_INSTRUCTIONS TO FOLLOW:_ Search the entries for the word "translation" and copy each line that has it.

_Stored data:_
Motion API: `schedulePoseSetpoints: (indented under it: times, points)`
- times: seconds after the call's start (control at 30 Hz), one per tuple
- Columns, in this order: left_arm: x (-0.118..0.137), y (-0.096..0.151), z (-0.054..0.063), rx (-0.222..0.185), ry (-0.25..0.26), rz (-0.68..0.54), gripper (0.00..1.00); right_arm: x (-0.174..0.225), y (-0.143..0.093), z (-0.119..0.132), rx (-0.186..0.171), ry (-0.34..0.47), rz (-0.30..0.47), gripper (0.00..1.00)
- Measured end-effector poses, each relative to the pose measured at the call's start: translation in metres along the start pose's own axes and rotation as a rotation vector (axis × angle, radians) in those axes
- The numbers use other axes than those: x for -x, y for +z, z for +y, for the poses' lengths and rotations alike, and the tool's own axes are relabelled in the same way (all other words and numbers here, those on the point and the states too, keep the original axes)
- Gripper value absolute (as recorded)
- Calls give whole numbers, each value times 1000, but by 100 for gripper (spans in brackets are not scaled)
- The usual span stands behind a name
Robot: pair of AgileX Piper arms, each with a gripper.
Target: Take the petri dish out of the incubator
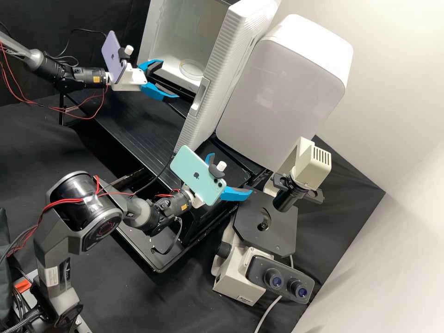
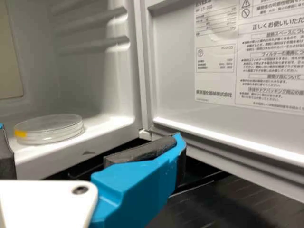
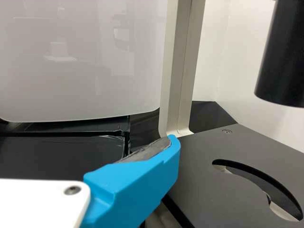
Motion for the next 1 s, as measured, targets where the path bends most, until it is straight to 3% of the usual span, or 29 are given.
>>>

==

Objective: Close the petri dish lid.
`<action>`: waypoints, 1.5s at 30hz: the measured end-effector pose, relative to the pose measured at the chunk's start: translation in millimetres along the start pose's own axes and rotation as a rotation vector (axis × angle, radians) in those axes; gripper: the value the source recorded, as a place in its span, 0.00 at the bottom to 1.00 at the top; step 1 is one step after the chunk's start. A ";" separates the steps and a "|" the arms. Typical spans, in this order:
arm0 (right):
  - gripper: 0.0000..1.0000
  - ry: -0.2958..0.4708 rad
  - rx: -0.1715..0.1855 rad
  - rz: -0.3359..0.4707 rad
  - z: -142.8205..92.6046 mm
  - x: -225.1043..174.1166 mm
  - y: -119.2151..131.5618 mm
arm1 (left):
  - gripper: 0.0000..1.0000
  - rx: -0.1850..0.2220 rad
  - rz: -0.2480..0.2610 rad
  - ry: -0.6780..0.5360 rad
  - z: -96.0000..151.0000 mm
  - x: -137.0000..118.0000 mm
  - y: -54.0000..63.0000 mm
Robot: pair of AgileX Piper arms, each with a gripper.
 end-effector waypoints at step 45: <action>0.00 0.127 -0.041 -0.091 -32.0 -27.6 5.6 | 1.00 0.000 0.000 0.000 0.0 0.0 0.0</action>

_EXERCISE SOLUTION:_
- Measured end-effector poses, each relative to the pose measured at the call's start: translation in metres along the start pose's own axes and rotation as a rotation vector (axis × angle, radians) in those axes
`<action>`: waypoints, 1.5s at 30hz: the measured end-effector pose, relative to the pose measured at the chunk's start: translation in millimetres along the start pose's own axes and rotation as a rotation vector (axis × angle, radians) in those axes; gripper: the value the source recorded, as a place in its span, 0.00 at the bottom to 1.00 at the top; step 1 is one step after the chunk's start. A ";" separates the steps and a "|" the arms. Typical spans, in this order:

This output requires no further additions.